Instructions for the task:
Copy nothing but the lines below running from the line containing "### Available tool" through the line containing "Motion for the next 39", both end lines included.

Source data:
__________________________________________________

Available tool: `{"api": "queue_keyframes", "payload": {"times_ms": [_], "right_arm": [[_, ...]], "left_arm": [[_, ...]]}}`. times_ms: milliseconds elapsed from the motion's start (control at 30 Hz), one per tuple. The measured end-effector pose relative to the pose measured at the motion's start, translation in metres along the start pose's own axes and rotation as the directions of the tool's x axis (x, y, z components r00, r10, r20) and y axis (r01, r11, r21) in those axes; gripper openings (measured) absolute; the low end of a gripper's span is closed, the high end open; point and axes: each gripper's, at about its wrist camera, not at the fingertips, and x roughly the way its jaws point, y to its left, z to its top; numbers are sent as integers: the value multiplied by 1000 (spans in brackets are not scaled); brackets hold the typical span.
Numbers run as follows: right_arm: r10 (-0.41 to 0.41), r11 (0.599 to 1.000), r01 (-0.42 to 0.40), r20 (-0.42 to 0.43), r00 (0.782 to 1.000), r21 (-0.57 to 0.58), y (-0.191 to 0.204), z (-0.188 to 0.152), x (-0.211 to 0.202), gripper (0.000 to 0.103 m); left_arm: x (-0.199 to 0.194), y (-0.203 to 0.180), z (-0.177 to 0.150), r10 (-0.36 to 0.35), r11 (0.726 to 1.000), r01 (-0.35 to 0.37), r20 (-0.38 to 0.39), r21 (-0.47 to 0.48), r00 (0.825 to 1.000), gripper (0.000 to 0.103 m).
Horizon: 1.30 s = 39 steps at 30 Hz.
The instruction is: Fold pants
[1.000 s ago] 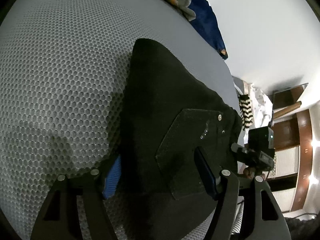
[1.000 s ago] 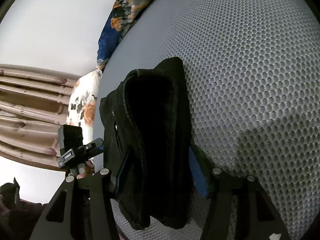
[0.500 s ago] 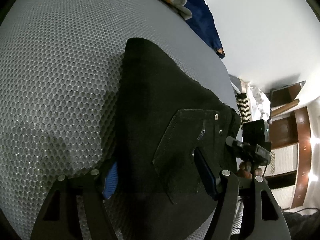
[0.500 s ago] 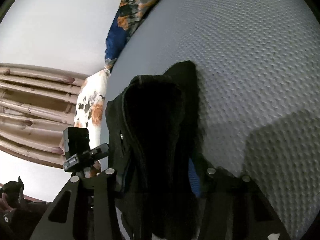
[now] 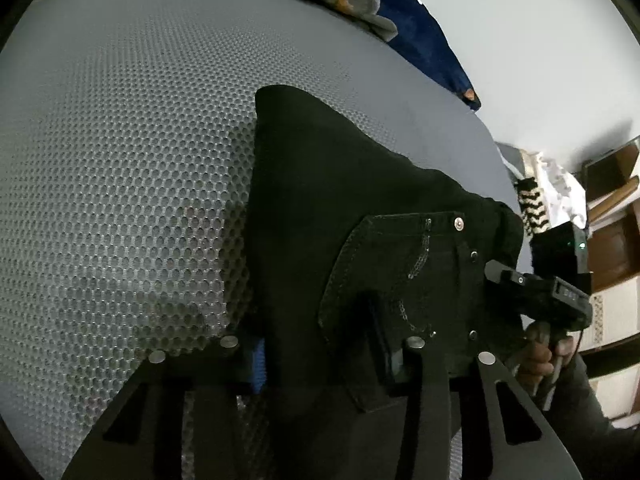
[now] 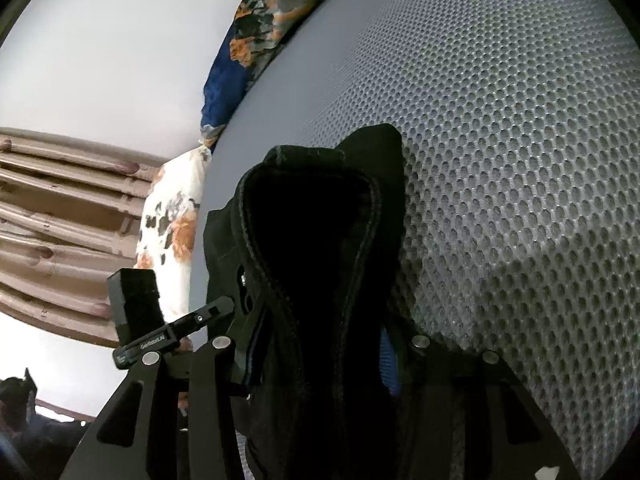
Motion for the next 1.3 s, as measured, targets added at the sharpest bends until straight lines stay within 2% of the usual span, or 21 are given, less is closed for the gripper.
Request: {"api": "queue_keyframes", "payload": {"times_ms": [133,267,367,500,800,967,1300], "right_arm": [[-52,999,52,32,998,10,9,-3,-1,41],[-84,996,85,62,994,-6,22,-6,-4,29],[-107,994,109,83,991,-23,35,-8,-6,25],[-133,990,137,103,986,-30,50,-8,-6,23],[-128,991,133,117,985,-33,80,-5,-1,22],[-110,991,118,122,986,-62,94,12,7,22],[-97,990,109,123,988,-94,109,79,38,22]], "left_arm": [[2,-4,3,26,1000,-27,8,16,1000,36],[1,-12,4,34,999,-35,19,33,999,30],[-4,-16,5,32,998,-33,28,47,999,25],[-11,-20,6,23,997,-27,45,72,999,19],[-38,-19,12,-1,995,-9,96,102,995,17],[-55,-8,26,17,995,-30,137,97,990,17],[-60,-1,84,75,990,-98,205,102,976,17]]}}
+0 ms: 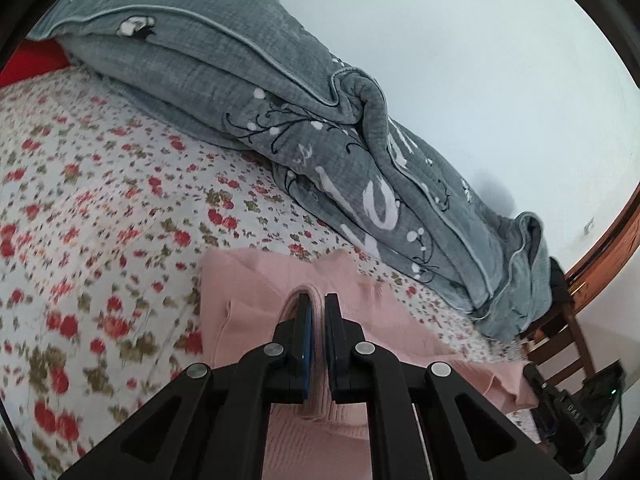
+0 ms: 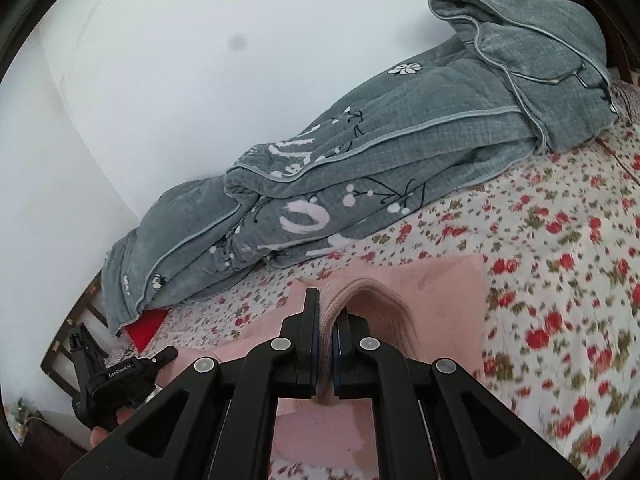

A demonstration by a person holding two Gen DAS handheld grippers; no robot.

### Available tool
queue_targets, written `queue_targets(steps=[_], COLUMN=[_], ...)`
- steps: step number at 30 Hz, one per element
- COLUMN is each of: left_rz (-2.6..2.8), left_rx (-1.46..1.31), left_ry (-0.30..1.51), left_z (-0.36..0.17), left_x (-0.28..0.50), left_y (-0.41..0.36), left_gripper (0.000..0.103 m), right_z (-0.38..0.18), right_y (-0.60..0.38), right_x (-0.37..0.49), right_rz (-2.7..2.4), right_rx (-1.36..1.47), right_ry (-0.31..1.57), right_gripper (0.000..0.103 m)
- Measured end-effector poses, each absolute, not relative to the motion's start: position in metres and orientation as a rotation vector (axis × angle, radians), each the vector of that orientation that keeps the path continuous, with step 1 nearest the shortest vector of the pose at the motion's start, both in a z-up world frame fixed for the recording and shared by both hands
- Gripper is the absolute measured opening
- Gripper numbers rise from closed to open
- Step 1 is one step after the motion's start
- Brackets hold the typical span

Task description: Fold small clothes

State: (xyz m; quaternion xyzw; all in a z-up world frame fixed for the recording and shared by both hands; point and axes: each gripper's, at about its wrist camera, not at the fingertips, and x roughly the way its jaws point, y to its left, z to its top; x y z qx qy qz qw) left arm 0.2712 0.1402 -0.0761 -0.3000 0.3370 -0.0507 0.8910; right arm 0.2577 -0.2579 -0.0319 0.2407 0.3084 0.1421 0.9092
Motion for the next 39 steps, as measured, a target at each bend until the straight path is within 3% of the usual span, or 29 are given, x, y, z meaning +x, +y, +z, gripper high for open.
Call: queue_targets(steps=[15, 18, 19, 20, 22, 26, 34, 39], left_rz=[-0.075, -0.089, -0.095, -0.094, -0.081, -0.095, -0.121, -0.131], left_rx=[-0.574, -0.619, -0.637, -0.639, -0.629, -0.628, -0.543, -0.513], left_ry=[0.787, 0.838, 0.852, 0.854, 0.829, 0.797, 0.908, 0.863], left_z=[-0.115, -0.130, -0.133, -0.134, -0.132, -0.126, -0.141, -0.144], left_x=[0.349, 0.361, 0.364, 0.366, 0.363, 0.359, 0.362, 0.359], left_y=[0.136, 0.141, 0.145, 0.147, 0.151, 0.158, 0.146, 0.139], left_gripper=[0.007, 0.009, 0.018, 0.034, 0.049, 0.054, 0.054, 0.049], right_z=[-0.081, -0.094, -0.098, -0.101, -0.104, -0.101, -0.135, -0.149], right_y=[-0.242, -0.240, -0.241, -0.242, -0.246, -0.251, -0.246, -0.239], right_x=[0.341, 0.357, 0.360, 0.363, 0.365, 0.359, 0.364, 0.364], right_rz=[0.259, 0.241, 0.235, 0.238, 0.244, 0.199, 0.129, 0.116], right_rx=[0.470, 0.452, 0.453, 0.455, 0.450, 0.373, 0.218, 0.170], right_ry=[0.722, 0.764, 0.778, 0.789, 0.796, 0.785, 0.905, 0.916], right_gripper=[0.006, 0.013, 0.018, 0.027, 0.037, 0.039, 0.041, 0.040])
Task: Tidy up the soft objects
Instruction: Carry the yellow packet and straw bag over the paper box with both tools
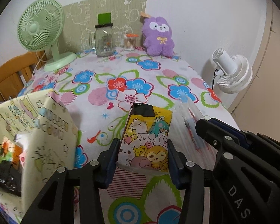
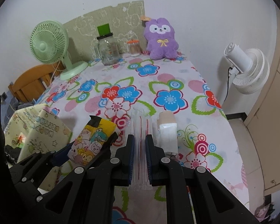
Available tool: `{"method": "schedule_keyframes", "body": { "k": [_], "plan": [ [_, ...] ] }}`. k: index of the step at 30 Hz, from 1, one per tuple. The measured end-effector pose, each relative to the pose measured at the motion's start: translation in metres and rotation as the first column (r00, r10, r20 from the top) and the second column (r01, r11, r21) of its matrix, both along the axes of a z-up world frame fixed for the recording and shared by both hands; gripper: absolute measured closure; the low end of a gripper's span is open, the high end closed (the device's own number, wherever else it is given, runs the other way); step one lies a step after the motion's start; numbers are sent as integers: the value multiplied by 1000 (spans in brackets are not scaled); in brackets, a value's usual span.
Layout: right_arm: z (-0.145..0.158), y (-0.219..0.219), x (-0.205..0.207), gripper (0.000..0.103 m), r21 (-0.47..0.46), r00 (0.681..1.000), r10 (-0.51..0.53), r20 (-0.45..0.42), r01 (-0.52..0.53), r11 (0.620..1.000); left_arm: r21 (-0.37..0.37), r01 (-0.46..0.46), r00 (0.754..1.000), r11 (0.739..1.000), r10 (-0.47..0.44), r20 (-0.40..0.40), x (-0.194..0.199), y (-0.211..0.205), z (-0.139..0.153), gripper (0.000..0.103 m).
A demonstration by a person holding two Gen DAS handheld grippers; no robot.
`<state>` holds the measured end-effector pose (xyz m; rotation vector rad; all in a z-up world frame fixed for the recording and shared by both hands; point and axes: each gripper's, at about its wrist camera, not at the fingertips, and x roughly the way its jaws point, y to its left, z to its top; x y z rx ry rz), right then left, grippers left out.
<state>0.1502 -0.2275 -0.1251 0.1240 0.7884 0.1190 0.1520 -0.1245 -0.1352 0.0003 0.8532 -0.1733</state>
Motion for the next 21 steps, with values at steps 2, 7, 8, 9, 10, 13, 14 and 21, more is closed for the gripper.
{"method": "schedule_keyframes", "body": {
  "k": [2, 7, 8, 9, 10, 13, 14, 21],
  "plan": [
    [7, 1, -5, 88, -1, 1000, 1, 16, -1, 1000, -3, 0, 1000, 1000, 0, 14, -5, 1, 7, 54],
    [24, 3, -15, 88, 6, 999, 2, 48, -2, 1000, -4, -3, 998, 1000, 3, 57, -16, 4, 27, 54],
    [29, 3, -18, 88, 7, 998, 4, 59, -4, 1000, -6, -4, 998, 1000, 4, 64, -18, 5, 30, 54],
    [33, 4, -20, 88, 6, 998, 5, 66, -5, 1000, -6, -6, 997, 1000, 6, 73, -21, 6, 35, 54],
    [37, 5, -23, 88, 4, 997, 7, 76, -7, 1000, -7, -8, 997, 1000, 8, 81, -24, 7, 39, 54],
    [47, 6, -31, 88, 3, 995, 8, 98, -9, 1000, -8, -5, 995, 1000, 6, 102, -31, 9, 49, 54],
    [51, 6, -34, 88, 3, 994, 5, 107, -6, 1000, -7, -3, 994, 1000, 4, 110, -34, 9, 53, 54],
    [73, 10, -50, 88, 1, 987, -2, 158, 2, 1000, -4, 8, 987, 1000, -8, 162, -51, 14, 74, 54]
  ]
}}
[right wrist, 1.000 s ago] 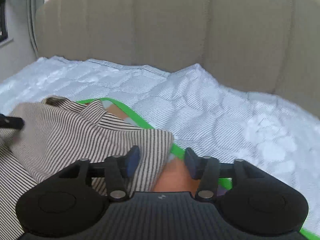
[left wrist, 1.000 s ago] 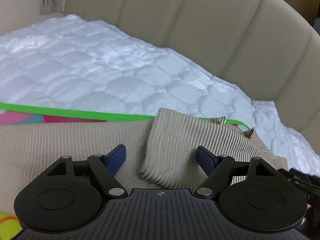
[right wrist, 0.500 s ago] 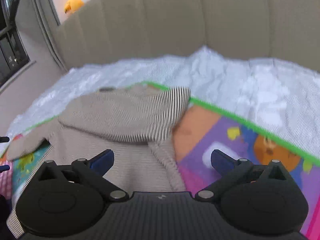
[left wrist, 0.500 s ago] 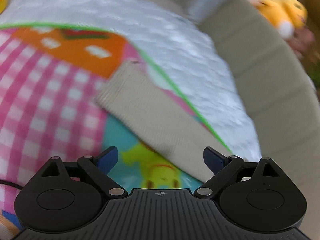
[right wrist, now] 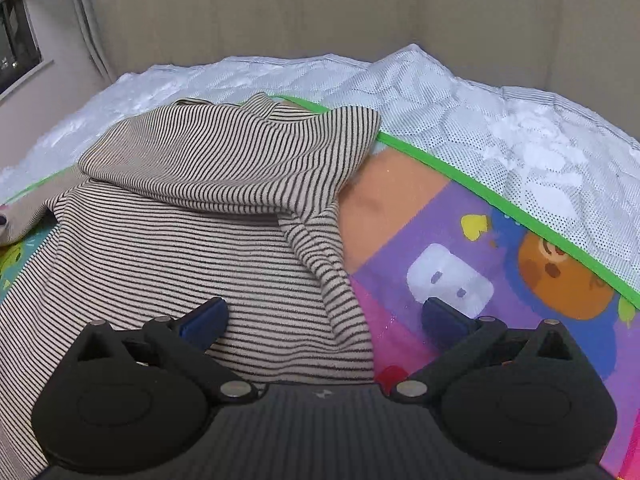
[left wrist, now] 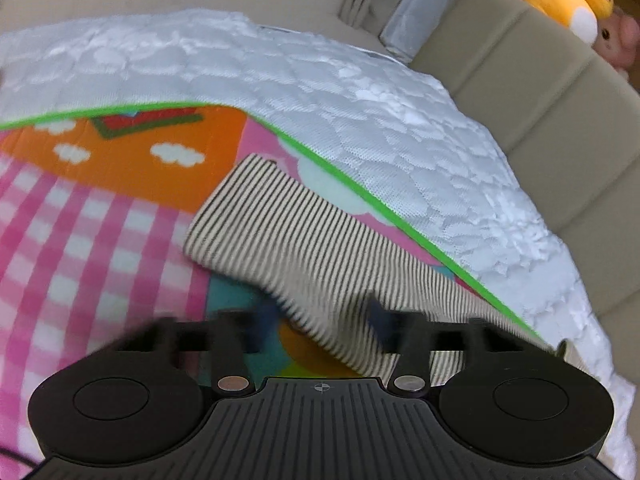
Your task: Fold clothes
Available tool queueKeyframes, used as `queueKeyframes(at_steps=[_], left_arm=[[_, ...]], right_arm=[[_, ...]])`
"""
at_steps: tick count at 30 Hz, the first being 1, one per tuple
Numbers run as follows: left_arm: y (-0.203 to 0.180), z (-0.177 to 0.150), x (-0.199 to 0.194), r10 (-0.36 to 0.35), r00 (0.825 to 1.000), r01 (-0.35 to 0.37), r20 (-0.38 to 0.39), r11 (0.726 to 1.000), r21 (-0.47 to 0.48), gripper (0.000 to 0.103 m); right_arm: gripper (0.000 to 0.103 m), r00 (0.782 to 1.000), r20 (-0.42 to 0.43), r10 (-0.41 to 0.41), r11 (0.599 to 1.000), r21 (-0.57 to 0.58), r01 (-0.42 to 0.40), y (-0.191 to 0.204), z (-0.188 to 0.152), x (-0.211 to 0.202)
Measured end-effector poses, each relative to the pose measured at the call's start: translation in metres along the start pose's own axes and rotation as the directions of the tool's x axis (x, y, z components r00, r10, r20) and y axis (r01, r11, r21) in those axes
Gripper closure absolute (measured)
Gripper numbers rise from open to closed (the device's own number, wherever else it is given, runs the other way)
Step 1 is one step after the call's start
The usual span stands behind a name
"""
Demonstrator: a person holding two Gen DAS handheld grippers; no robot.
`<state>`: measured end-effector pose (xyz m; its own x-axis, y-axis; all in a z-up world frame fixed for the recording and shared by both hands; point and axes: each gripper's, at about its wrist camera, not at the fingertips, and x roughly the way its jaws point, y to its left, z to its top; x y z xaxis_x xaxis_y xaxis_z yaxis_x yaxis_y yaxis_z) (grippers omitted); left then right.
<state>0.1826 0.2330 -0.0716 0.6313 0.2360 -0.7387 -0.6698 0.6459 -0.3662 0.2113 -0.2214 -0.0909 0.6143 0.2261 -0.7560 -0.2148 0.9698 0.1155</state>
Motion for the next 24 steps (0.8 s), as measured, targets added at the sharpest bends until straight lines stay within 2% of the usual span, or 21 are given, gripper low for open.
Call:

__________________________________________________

Response to the task:
### Available tool
queue_targets, written `queue_targets(steps=[_], COLUMN=[_], ...)`
- steps: step number at 30 Hz, one per element
- COLUMN is each of: left_rz (-2.6..2.8), left_rx (-1.46..1.31), left_ry (-0.30..1.51), left_z (-0.36..0.17), left_x (-0.28..0.50), left_y (-0.41..0.36), left_gripper (0.000..0.103 m), right_z (-0.38..0.18), right_y (-0.60..0.38), right_x (-0.37..0.49), right_rz (-2.7..2.4), right_rx (-1.36..1.47), right_ry (-0.31..1.57), right_gripper (0.000..0.103 m)
- Measured end-effector poses, each absolute, not relative to the motion's start: position in metres and orientation as a rotation vector (axis × angle, radians), each the vector of that orientation that keeps the path continuous, with step 1 nearest the shortest vector of the pose at the motion's start, both in a z-up world frame fixed for the recording and shared by both hands
- Gripper is the absolute measured opening
- Gripper numbers rise from closed to open
- Step 1 is one step after the motion's start
- Brackets hold the typical span

Task description: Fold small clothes

State: (xyz m; quaternion xyzw; all in a z-up world frame fixed for the recording and shared by both hands; point and axes: each gripper's, at about its wrist camera, not at the fingertips, and x roughly the way its jaws point, y to its left, z to its top; x y z qx qy qz qw) left arm 0.2712 0.1402 -0.0761 -0.3000 0.3370 -0.0507 0.8910; right arm 0.2577 -0.2579 -0.0319 0.2407 0.3084 0.1421 0.9092
Motion for the next 39 steps, as measured, a target at each bend until the straight path is within 3% of the usual span, or 29 are given, x, y, z meaning +x, +y, +z, gripper high for open.

The answer is complete.